### Work to complete
Output, word for word, every line from the start of the listing down to and including the line that contains "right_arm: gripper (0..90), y"; include nothing else.

### Provided records
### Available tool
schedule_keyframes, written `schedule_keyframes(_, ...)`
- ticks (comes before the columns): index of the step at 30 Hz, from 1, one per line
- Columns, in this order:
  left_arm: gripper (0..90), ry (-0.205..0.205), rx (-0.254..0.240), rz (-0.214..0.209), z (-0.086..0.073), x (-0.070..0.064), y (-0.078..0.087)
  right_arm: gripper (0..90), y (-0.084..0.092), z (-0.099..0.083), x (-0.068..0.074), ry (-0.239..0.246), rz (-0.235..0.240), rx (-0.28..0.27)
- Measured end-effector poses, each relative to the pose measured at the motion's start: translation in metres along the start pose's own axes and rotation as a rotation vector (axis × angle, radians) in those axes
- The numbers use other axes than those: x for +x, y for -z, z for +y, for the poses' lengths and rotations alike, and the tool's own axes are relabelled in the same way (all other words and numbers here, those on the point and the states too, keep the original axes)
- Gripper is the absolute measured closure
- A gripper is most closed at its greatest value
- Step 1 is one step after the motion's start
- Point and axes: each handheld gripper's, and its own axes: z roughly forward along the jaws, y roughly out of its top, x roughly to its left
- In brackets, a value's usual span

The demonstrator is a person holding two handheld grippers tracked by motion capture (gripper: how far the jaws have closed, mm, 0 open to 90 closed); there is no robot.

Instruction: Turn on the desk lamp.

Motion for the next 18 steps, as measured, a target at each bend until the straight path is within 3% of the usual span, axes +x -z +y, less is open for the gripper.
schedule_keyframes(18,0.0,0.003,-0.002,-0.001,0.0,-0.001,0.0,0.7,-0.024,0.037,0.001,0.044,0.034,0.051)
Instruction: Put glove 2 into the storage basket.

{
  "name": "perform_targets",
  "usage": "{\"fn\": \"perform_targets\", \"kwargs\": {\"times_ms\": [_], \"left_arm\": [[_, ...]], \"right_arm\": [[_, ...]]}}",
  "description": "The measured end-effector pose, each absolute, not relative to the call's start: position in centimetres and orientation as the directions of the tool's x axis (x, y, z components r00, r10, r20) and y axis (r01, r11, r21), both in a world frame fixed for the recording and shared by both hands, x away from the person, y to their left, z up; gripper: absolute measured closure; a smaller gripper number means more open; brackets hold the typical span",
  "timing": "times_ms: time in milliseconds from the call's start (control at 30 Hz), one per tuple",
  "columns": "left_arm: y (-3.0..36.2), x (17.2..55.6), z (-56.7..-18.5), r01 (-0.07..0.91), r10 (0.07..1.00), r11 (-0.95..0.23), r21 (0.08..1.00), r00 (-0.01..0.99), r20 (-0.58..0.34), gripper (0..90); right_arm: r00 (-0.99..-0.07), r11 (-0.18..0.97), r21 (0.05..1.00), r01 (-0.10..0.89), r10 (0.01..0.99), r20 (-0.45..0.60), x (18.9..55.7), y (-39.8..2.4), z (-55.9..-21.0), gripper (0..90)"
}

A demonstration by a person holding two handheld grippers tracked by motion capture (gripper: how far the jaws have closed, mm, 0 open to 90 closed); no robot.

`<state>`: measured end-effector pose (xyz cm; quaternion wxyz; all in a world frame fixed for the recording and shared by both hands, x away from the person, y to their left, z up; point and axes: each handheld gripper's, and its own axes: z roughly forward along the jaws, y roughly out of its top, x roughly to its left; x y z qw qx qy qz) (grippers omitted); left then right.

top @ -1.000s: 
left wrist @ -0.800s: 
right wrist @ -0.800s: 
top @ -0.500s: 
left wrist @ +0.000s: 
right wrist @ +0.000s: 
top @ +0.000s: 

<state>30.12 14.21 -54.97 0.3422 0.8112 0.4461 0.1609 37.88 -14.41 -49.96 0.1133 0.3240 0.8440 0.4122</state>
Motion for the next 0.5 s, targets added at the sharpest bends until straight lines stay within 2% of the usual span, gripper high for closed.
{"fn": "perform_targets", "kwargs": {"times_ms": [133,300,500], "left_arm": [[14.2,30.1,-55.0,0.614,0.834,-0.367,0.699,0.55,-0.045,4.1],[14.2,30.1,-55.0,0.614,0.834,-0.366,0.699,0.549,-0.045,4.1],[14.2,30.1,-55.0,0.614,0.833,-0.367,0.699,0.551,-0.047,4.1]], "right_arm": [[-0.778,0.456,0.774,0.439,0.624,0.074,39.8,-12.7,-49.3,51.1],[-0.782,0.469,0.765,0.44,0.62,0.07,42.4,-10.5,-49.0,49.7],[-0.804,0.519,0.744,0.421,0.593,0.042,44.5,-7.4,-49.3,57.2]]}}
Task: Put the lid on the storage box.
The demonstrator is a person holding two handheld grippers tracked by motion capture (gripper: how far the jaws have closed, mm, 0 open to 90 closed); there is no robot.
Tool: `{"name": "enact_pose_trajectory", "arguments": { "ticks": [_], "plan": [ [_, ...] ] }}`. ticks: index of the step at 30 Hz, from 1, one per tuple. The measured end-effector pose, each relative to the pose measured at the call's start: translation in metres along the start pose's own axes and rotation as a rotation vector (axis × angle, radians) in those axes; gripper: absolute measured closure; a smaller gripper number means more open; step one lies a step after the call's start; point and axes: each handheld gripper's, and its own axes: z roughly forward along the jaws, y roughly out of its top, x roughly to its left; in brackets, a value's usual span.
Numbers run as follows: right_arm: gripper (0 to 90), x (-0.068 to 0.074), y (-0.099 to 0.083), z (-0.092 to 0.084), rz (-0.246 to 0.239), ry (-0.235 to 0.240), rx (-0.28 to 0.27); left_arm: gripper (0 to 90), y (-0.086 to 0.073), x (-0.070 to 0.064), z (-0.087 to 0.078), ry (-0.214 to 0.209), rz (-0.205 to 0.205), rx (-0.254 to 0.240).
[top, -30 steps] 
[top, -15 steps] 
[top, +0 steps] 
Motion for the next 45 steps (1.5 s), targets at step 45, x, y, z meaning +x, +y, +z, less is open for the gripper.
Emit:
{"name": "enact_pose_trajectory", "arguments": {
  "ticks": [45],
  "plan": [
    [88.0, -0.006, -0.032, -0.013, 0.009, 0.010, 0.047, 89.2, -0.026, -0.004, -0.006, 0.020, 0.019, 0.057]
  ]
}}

### Written answer
### Available tool
schedule_keyframes, written `schedule_keyframes(_, ...)`
- ticks (comes before the columns): index of the step at 30 Hz, from 1, one per line
- Columns, in this order:
  left_arm: gripper (0..90), ry (-0.205..0.205), rx (-0.254..0.240), rz (-0.214..0.209), z (-0.086..0.073), x (-0.070..0.064), y (-0.078..0.087)
  right_arm: gripper (0..90), y (-0.084..0.092), z (-0.099..0.083), x (-0.068..0.074), ry (-0.239..0.246), rz (-0.235..0.240), rx (-0.28..0.27)

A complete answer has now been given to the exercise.